O domingo de lua cheia foi, de dia, singular. Dia de céu azul sem mácula de nuvem, com algo a mais nesta cor ou na vasta gama de cores abrigadas neste 'azul'. Dia de temperatura amena e um sol a nos parecer mais branco em seu luzir. Dia de ventos insistentes, a varrer poluições e deixar mais transparente o ar e esta maior transparência mudava distâncias ao realçar minúcias nos longes e a recortar agudamente cada forma. De início, pareceu-me vir do oeste o sopro quase frio mas, depois, a origem se me afigurou o norte - talvez fosse apenas o noroeste, velho conhecido. Dia quieto, de silêncio incomum a se fazer notar.
Nada disso, no entanto, explica ainda o mistério desse domingo com um quê indefinível, algo inefável a nos circundar. Quem sabe Watson, se vivesse este dia, ponderasse: não serias tu, velho distraído, que emprestas ao dia do Senhor sentimentos e evocações humanas, apenas tuas? Não serias tu a hipostasiar qualidades a um mero dia da semana? Todavia, os três interlocutores postos pelo acaso em meu caminho comentaram, por si, o dia excepcional, que os encantava também. Um, ao falar do inusitado silêncio, não restrito aos arredores da ermida, mas a se estender à cidade gigantesca, lembrou as férias escolares e a revoada de muitas famílias para longe, à guisa de explicação. Outro buscou em complicadas explicações meteorológicas os porquês.

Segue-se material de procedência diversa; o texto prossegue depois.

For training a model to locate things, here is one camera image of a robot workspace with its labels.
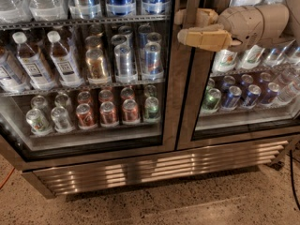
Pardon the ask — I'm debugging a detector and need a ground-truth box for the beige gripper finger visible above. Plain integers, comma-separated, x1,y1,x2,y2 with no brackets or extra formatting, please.
174,8,218,27
177,23,242,52

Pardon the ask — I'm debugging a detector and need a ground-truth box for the glass fridge door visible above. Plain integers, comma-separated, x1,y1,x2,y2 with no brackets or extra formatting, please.
178,0,300,149
0,0,207,171

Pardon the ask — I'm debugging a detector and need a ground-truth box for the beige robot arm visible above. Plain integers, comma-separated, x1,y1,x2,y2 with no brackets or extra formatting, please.
177,0,300,53

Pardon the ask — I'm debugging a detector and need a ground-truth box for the steel fridge vent grille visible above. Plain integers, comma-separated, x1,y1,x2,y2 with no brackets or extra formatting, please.
22,139,289,198

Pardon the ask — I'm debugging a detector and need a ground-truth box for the white tall can right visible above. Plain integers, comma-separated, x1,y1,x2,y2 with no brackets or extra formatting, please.
212,50,237,73

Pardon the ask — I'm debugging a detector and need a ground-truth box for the blue can right compartment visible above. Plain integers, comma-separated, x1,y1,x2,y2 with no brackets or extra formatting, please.
221,85,242,111

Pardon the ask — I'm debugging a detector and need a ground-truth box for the green can right compartment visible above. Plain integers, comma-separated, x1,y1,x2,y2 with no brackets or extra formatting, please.
201,88,221,113

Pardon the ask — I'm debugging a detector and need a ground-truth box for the blue silver energy can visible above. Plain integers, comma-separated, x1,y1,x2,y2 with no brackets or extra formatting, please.
142,42,164,81

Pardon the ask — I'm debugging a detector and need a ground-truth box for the silver drink can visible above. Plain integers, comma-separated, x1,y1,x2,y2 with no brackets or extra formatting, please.
114,44,138,83

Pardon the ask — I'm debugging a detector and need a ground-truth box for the green soda can left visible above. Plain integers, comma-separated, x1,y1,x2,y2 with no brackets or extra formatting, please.
143,97,160,123

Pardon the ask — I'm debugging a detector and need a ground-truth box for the red soda can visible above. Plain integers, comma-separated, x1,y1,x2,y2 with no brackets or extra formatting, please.
122,99,141,125
99,101,119,128
76,103,98,129

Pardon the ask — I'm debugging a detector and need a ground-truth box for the gold drink can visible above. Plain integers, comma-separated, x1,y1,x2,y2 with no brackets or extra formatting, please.
85,49,112,84

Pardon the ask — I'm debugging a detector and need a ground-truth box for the tea bottle white cap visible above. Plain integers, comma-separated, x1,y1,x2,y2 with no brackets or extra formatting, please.
12,32,56,90
47,31,83,87

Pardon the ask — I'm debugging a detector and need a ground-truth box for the clear water bottle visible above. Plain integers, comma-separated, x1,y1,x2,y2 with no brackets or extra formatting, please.
29,0,68,22

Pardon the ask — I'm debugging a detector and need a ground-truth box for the silver soda can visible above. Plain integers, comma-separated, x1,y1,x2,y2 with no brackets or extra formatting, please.
51,107,75,133

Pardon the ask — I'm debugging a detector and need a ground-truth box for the white green soda can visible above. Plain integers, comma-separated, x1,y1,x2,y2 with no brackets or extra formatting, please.
26,108,53,136

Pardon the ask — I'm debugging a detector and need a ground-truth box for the black floor cable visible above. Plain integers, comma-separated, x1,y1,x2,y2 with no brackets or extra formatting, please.
289,149,300,212

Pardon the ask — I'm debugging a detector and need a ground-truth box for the orange floor cable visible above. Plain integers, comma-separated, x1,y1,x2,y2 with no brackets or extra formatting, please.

Independente da razão, no domingo perfeito a beleza resplandecia onde quer que se olhasse e ecoava calada na ausência de todo ruído. Um gavião se desprendeu do cume da árvore mais alta e se atirou contra o vento sem bater asas. Do alto, o vi lançar-se na imensidão do vale e o mundo pareceu enorme.
Logo a lua nasceria, cheia, como imenso ponto final de um dia especial. Fica o enigma: que mistério fez deste domingo um dia assim?